Other than that, it was applications all the way.
So glad to be done with that. And on to the next things, now that it's April. I'm so ready for it to be April and springtime (not so ready for getting up an hour earlier, but it's not like I get a choice). March went out like a lion, I didn't notice any April Fools. Next!
Chronicles of Sloth:
last week's thinking and doing § next week's thinking and doing
- Damn: email inbox up to 341 messages (from 315 last week, from 380 when I started tracking this, and way up from my 231 low in late November)
- New novel stands at 56,482 (up from 54,232 a week ago) words
- One more medical appointment to arrange—gotta get on this!
- Clarion West deadline was midnight Saturday. All done!
- For upcoming CD need to:
- re-record one poem
- have a photo taken
- finalize the order
- provide a final listing of the tracks & times
- send it out
- Finish lay out for Succubus booklet for the Feminist Caucus of the League of Canadian Poets
- Copy out tax forms
- find mislaid T4 (due April 30)
- write checks
- mail (due April 15 & 30)
- Ignored the 2 large stacks of CDs to ready for review
- CD pileup ignored this week (keep/toss/add to ectoguide)
- Tape collection diminished by 2 more since last week (25 remaining in the red bag)
- Get framed picture of me & Jim & send to Jim's Dad
Not listening to much right now, except still not tired of Broadcast's Tender Buttons, which is always what I play when I'm in Jim's car. That or Frou Frou.
last week's listening § next week's listening
Tobias S. Buckell's Crystal Rain is a science-fictional novel set so far in the future that parts of it are indistinguishable from fantasy. Here an earth colony has been isolated, due to a human war with two competing races, and has lost its ability to reproduce technology, partly due to the interference to two competing pantheons of gods, the Loa and the Toetl (a Vodou and an Aztec analgam, respectively) that the competing races have become to control the human population. The people know what they have lost, but by the time the Aztec gods have directed their people to cross the uncrossable mountains (via a tunnel that took 100 years to dig) and attack the people of the Loa on the other side, the attacked can only retreat as the Azteca sacrifice and ensalve the survivors. Yet John LeBrun, a man who doesn't seem to age and who has lost his memory, supposedly has some secret codes to an ancient weapon, and everyone is after him. An intiguing adventure story.
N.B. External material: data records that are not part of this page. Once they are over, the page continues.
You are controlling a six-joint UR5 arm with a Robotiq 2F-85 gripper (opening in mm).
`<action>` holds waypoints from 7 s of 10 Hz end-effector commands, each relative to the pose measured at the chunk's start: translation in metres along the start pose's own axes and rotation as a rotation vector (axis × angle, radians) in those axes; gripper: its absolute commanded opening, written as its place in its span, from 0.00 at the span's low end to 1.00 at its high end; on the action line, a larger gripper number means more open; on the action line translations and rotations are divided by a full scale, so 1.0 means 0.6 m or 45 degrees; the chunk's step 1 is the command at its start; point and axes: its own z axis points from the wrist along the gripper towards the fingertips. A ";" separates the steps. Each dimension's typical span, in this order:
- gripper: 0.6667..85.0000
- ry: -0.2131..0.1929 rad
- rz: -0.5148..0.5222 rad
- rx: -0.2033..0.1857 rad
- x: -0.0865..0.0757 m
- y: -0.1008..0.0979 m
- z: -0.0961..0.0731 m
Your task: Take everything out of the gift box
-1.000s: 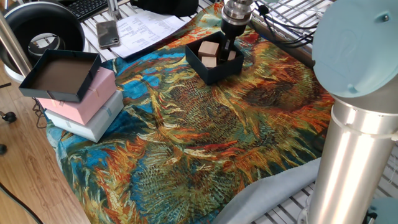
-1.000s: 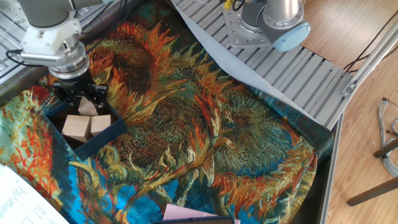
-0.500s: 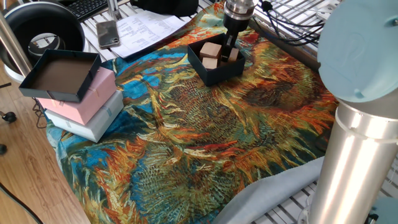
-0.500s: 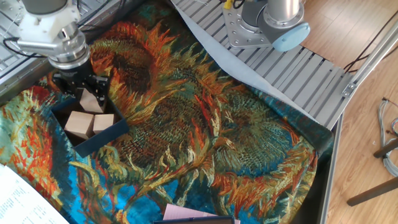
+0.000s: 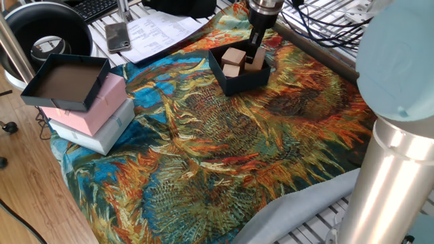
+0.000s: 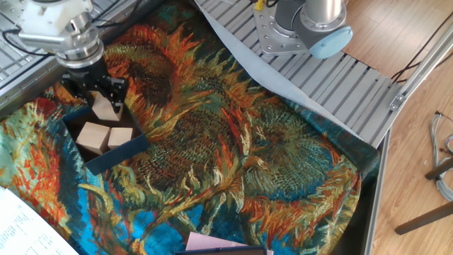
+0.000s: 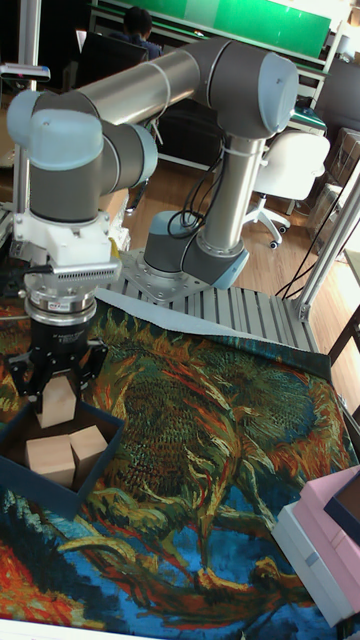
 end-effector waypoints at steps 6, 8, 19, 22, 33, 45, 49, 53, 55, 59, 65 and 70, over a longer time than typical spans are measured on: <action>0.50 0.024 0.118 -0.048 0.031 0.051 -0.055; 0.47 0.051 0.176 -0.082 0.044 0.071 -0.061; 0.49 0.037 0.291 -0.068 0.070 0.108 -0.042; 0.48 0.081 0.324 -0.086 0.085 0.125 -0.035; 0.47 -0.008 0.393 -0.080 0.064 0.123 0.068; 0.66 -0.032 0.342 -0.083 0.051 0.118 0.076; 0.68 -0.036 0.355 -0.113 0.031 0.119 0.035; 0.68 -0.027 0.295 -0.093 0.022 0.078 -0.002; 0.68 -0.016 0.236 -0.062 0.023 0.054 -0.007; 0.68 -0.062 0.108 -0.018 -0.009 0.026 0.018; 0.69 -0.068 0.014 0.035 -0.019 -0.025 0.036; 0.72 -0.101 0.005 0.034 -0.035 -0.037 0.045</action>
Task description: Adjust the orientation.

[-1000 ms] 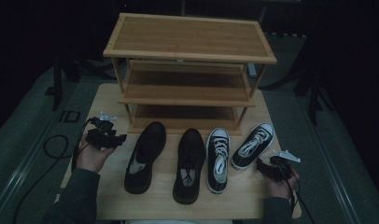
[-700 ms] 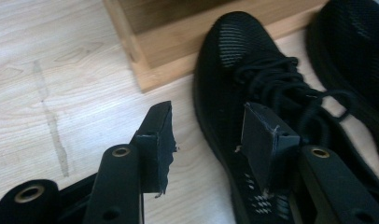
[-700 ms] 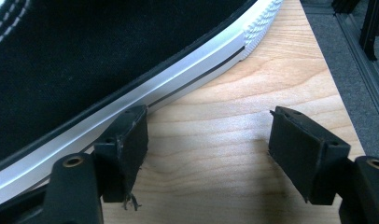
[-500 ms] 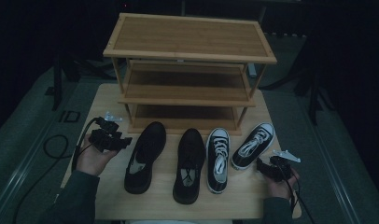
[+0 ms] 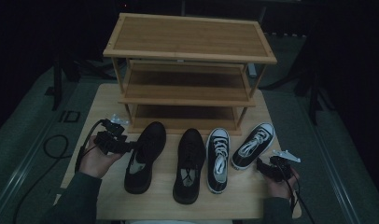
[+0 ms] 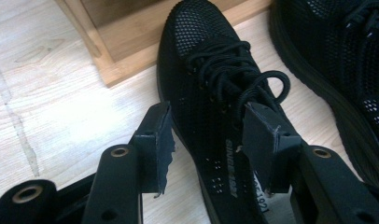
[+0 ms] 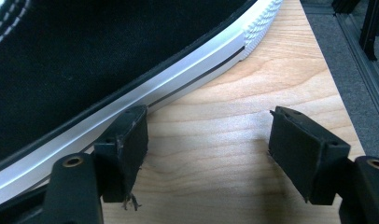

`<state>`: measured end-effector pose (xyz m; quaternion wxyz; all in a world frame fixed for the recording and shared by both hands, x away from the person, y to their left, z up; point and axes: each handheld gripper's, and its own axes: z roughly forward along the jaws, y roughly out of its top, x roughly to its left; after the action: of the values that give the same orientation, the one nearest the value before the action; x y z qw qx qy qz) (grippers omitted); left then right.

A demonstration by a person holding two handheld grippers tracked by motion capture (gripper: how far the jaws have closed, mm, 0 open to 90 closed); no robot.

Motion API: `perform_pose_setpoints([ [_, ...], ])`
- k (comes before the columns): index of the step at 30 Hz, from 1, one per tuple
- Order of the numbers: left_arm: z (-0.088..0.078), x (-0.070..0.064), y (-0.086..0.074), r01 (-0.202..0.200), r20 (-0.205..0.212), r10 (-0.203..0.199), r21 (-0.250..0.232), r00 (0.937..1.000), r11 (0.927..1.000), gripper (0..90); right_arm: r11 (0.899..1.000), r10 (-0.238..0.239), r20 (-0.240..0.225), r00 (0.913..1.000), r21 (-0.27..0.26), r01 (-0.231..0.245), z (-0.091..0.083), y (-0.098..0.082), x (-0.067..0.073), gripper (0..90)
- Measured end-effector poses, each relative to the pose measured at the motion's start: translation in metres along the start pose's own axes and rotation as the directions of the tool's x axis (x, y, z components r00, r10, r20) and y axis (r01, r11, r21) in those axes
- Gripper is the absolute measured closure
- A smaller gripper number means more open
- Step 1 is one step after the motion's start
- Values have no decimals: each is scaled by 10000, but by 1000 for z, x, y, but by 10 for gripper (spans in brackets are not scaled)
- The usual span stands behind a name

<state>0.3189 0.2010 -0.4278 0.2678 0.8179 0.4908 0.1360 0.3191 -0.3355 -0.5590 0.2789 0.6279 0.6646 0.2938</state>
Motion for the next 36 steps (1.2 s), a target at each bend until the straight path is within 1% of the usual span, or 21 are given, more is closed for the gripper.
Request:
perform_pose_setpoints([
  [5, 2, -6, 0, -167, 166, 164, 187, 9997, 9997, 527, 10000, -3, -1, 10000, -1, 3, 0, 0, 0, 281],
  [9, 5, -8, -1, -206, 235, 200, 280, 9995, 9994, 527, 10000, 0, -1, 10000, 0, 0, 0, 0, 0, 281],
  [18, 15, -13, -3, -314, 367, 289, 702, 9989, 9970, 531, 10000, -2, -1, 10000, -1, 2, 0, 0, 0, 281],
  [23, 22, -14, -4, -328, 348, 296, 941, 9990, 9950, 538, 10000, -1, -1, 10000, 0, 1, 0, 0, 0, 281],
  [26, 23, -14, -4, -325, 353, 292, 971, 9990, 9947, 544, 10000, -2, -1, 10000, -2, 2, 0, 0, 0, 281],
  [27, 26, -15, -4, -331, 351, 294, 1087, 9989, 9935, 549, 10000, -1, 0, 10000, 0, 1, 0, 0, 0, 281],
  [30, 28, -15, -4, -365, 321, 331, 1117, 9989, 9931, 564, 10000, -1, 0, 10000, -1, 1, 0, 0, 0, 281],
  [34, 32, -15, -4, -358, 287, 324, 1291, 9991, 9910, 586, 10000, -1, 4, 10000, 0, 1, 0, 0, 0, 281],
  [35, 36, -15, -4, -340, 168, 319, 1407, 9993, 9895, 605, 10000, 1, -2, 10000, 0, -1, 0, 0, 0, 281],
  [36, 36, -15, -4, -340, 168, 319, 1407, 9993, 9895, 613, 10000, 1, -2, 10000, 0, -1, 0, 0, 0, 281],
])
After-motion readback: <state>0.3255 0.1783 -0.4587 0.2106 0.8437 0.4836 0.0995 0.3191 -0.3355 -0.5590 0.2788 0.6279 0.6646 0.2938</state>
Michelle de Kretser's The Hamilton Case is the story of three generations of a family weaving its way through the end of the English colonial power over Sri Lanka, and how deeply their individual identities are shaped by the forces (political, personal) around them. It focuses on Sam, a lawyer who grew up more British than the British, a murder case that shaped his future, and how everyone tells a different story about the same events and draws different lessons from them. While there were places where the story lagged a little, this is a thought-provoking, intellectual novel of real and flawed characters living the lives and making the choices that appear to be the "right" ones.
last week's reading § next week's reading
My poem, "Giants Graves Forest Trail Painted by Numbers" was accepted by The Malahat Review. I'm pretty excited, because the last time I appeared there was 24 years ago.
Did really do much writing this week until my Saturday session, and did 2,200 words in those two hours, which is a record for me, I think. I figure I'm about two-thirds through this novel. First drafts are scary, though. I wish I knew more what I was doing.
last week's writing § next week's writing
The Legend of Good Women
January 11, 1992
What follows is a series of quotes from Medieval Women in Towns & Cities by Erika Uitz, as translated by Sheila Marnie (Mt Kisco, NY: Moyer Bell, 1990), which I will omit here, but that include such interesting information as:
- prostitutes were sacrifices to preserve the chastity of upper-class women
- brothels usually recruited foreigners, or women from different towns
- some prostitution guilds, but still outcasts
- women participated in a variety of unexpected occupations, including trading, banking, running shops, minding, smithing, to the expected spinner. France had female guilds
- however, women were still expected to behave in feminine ways
- women musicians usually travelled in groups so as not to be persecuted as witches, were ostracized in towns
- bridegrooms took their brides by the hand to indicate they now possessed them, or they could kick or knee them
- widows were freed of male domination, particularly if they thereafter put on a nun's habit
- there were two different kinds of marriage, Munt ehe and friedelehe, a sort of mini-marriage
- many secret marriages, which men exploited, casuing many court cases
- bigamy severely punished, but clearly still happened
- lawbooks included statues where a women could divorce simply by declaring it in front of witnesses
- rape could only be prosecuted when the woman reported it and had two witnesses
- some women received educations
- a woman looking for a wet-nurse writes: "the seem to have disappeared from the face of th earth, for I can find none. And some whom I used to have, whose own children were near to death, now say that they are well.... I found one whose milk is now two months old. She has promised me that if her child, who is near to death, dies tonight she will come as soon as it has been buried."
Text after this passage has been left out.